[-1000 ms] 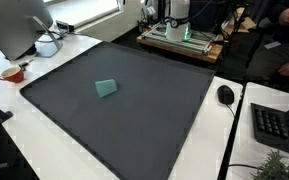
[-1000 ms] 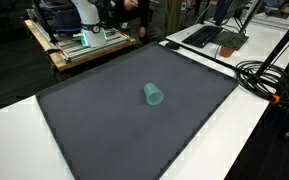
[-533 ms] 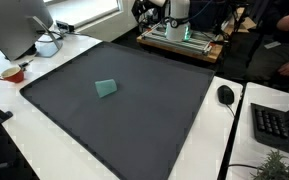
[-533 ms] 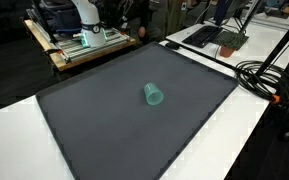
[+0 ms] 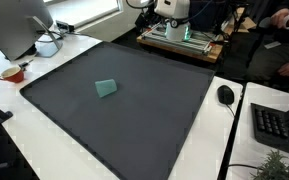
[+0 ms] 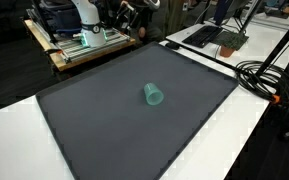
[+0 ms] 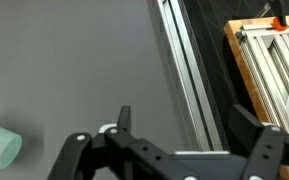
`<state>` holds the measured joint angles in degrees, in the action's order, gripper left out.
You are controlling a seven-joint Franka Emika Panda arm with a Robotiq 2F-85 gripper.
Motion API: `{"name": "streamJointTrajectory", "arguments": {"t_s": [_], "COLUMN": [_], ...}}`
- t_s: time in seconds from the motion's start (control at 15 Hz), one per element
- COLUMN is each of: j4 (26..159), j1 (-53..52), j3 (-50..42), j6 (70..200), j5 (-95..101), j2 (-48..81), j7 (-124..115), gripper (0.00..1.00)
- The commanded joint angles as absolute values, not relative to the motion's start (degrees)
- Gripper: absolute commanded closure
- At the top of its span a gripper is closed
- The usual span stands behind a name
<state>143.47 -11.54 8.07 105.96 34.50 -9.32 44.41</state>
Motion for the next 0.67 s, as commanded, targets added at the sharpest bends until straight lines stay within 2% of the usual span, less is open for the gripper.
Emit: {"name": "streamJointTrajectory", "arguments": {"t_s": [0.0, 0.27, 0.6], "j4": [145.65, 148.8, 147.9], "j1": [-11.84, -11.24, -9.94], "j3": [8.43, 8.1, 8.15], "j6": [112.72, 121.83, 120.2], "j5": [39.5, 46.83, 59.92], "j2": [-9.83, -8.37, -1.26], "j7": [47.49, 51.22, 53.86], "gripper": [0.0, 0.0, 0.0]}}
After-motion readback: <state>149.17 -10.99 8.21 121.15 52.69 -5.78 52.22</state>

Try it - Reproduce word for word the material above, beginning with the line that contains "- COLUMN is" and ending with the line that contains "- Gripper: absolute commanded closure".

Result for this task -
- COLUMN is each of: j4 (26..159), j1 (-53..52), j3 (-50..42), j6 (70..200), j5 (-95..101), j2 (-48..81), j7 (-124..115), gripper (0.00..1.00)
- The commanded joint angles as absolute values, not relative to the motion's start (degrees)
- Gripper: absolute commanded closure

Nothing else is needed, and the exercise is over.